今後続けるかどうかは別にして、今回は主人公の紹介。

紹介文含めて今回は伏線大目です。

何度も言うようですがエタる事だけはないので気長に待ってください。
更新が遅れてごめんなさい。

誤字等ございましたら感想で伝えてください。




第十九話 表と裏と裏

 川神大戦終了後、夕方は過ぎ徐々に暗くなりつつある空の下で、川神学園の生徒たちは学園に集まり、その日の功績を称え合いながら宴会を催していた。

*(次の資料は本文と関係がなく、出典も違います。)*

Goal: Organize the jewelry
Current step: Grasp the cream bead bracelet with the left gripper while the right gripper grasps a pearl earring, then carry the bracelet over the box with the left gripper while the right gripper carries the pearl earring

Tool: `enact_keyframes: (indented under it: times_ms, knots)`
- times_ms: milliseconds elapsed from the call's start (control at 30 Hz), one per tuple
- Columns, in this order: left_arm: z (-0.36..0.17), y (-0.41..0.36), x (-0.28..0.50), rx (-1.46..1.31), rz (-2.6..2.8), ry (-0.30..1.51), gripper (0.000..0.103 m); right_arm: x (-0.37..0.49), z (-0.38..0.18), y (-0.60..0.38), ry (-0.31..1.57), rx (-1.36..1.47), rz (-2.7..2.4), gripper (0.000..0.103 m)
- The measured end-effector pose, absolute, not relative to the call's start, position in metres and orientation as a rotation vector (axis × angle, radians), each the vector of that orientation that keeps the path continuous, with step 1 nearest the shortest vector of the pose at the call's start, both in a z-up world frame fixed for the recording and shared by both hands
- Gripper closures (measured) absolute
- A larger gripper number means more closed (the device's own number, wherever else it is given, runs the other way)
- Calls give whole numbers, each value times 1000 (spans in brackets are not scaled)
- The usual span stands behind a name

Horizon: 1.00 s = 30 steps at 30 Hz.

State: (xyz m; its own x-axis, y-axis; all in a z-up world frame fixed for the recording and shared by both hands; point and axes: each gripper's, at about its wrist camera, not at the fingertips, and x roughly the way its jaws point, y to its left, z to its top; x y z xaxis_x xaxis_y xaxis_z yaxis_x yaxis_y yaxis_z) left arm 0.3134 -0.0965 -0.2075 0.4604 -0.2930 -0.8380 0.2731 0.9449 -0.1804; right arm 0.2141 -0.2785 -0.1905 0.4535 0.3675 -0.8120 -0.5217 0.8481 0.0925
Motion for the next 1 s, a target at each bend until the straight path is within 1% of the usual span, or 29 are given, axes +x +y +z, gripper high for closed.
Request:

 当然、活躍した人物の近くには多くの人間が集まる。学年なんて関係なく。

 だから、一年生の天ちゃんやまゆっちの近くにも多くの人だかりが出来ていた。

「やっぱり、俺が来ても意味ないな。」

 皆は今注目の的、幾ら天ちゃん達に呼ばれたからといって川神大戦に参加すらしてない俺が来るべきではなかった。

 こうして隅で一人、黒田家遺伝のでかい図体を隠すように、食事をする訳でもなく、飲み物すら持たずに立っている。

 つまらないかと聞かれれば、それは否定する。近くに居ようと、遠くに居ようと皆を眺めるのは嫌いではない。退屈はしない。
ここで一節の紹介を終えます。